After adjusting for patient demographics, insurance payer, ratio of providers to population, and cancer stage, patients with colon cancer living in micropolitan counties were more likely to receive chemotherapy than those living in rural counties (P <.001). Compared with patients aged 19 to 64 years, patients with colon cancer 85 years and older (P <.001) and patients with rectal cancer 75 years and older (P <.05) were less likely to undergo surgery.

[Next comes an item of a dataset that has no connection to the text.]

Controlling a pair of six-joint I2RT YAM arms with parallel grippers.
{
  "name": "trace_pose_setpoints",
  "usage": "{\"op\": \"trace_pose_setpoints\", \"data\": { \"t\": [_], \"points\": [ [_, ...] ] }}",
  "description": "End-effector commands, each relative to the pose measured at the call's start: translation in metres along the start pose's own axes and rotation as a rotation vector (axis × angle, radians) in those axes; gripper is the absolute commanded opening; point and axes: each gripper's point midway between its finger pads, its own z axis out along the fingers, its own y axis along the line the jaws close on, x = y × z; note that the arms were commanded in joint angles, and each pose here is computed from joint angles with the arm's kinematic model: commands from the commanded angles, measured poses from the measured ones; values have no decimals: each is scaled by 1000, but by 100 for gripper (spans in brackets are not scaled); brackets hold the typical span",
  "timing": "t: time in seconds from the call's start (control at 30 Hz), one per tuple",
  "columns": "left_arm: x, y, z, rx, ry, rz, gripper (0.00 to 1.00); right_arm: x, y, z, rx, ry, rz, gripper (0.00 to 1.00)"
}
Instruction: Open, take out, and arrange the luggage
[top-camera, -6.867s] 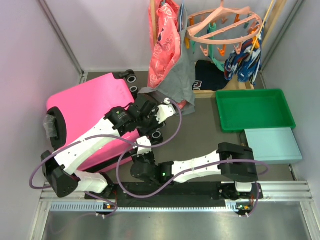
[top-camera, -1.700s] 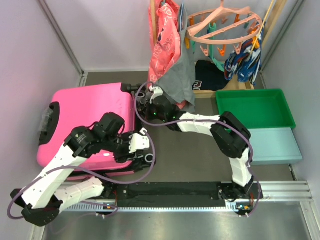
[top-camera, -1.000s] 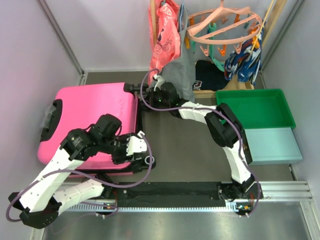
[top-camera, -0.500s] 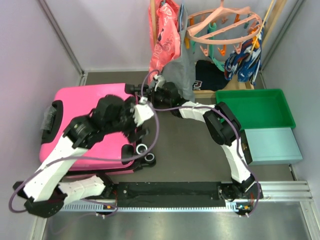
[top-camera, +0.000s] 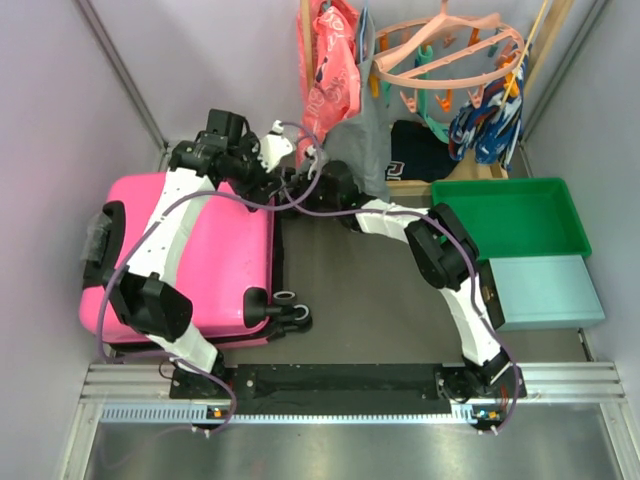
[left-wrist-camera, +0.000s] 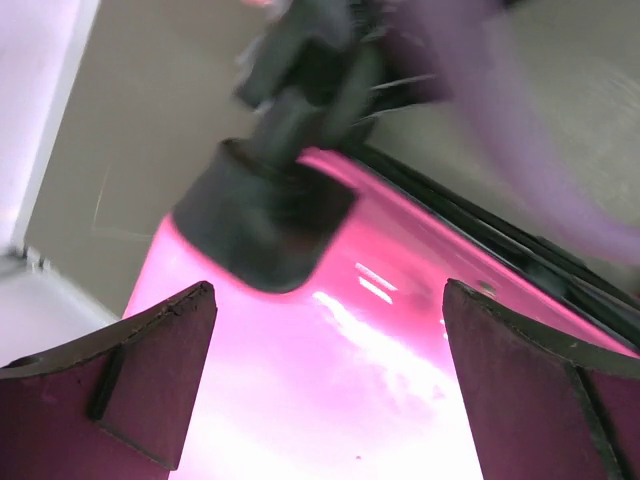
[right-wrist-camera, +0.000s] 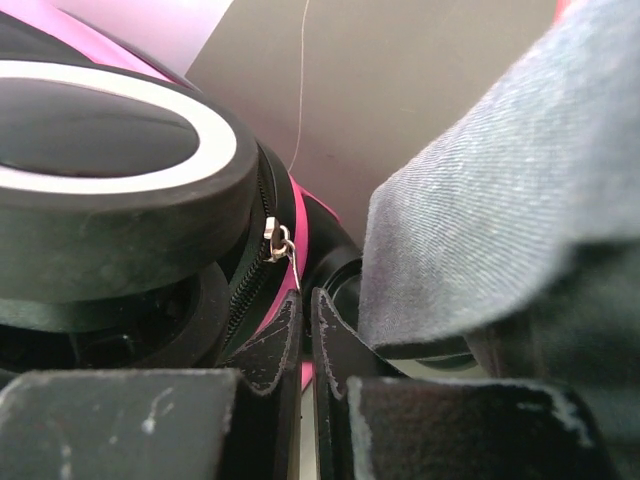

Patients with CRC 75 years and older were less likely to receive radiation, and patients with colon cancer 65 years and older and patients with rectal cancer 75 years and older were less likely to receive chemotherapy (P <.001 for both).

CONCLUSIONS

In Nebraska, older patients with CRC were less likely to undergo surgery, radiation, and chemotherapy. Patients with colon cancer in rural counties were less likely to undergo chemotherapy than those in micropolitan counties. Decision makers need to consider issues of age and rural residence in patient access to CRC treatments.

摘要

目的

验证以下假设,即老年结直肠癌(CRC)患者和农村患者接受手术、放疗和化疗的可能性较低。

研究设计

回顾性研究。

方法

通过内布拉斯加州癌症登记处的国际肿瘤疾病分类代码,从 1998 年 1 月至 2003 年 12 月期间确定了 6561 名 CRC 患者。在多变量逻辑回归分析中,我们研究了年龄和居住县(农村与城市和小城市)与 3 种 CRC 治疗方法(解剖部位)的关联。

结果

在调整了患者人口统计学特征、保险支付者、提供者与人口比例以及癌症分期后,居住在小城市县的结肠癌患者比居住在农村县的患者更有可能接受化疗(P<.001)。与 19 至 64 岁的患者相比,85 岁及以上的结肠癌患者(P<.001)和 75 岁及以上的直肠癌患者(P<.05)接受手术的可能性较小。75 岁及以上的 CRC 患者接受放疗的可能性较小,65 岁及以上的结肠癌患者和 75 岁及以上的直肠癌患者接受化疗的可能性较小(两者均<.001)。

结论

在内布拉斯加州,老年 CRC 患者接受手术、放疗和化疗的可能性较低。农村地区的结肠癌患者比小城市县的患者接受化疗的可能性较低。决策者需要考虑年龄和农村居住问题,以确保 CRC 患者获得治疗。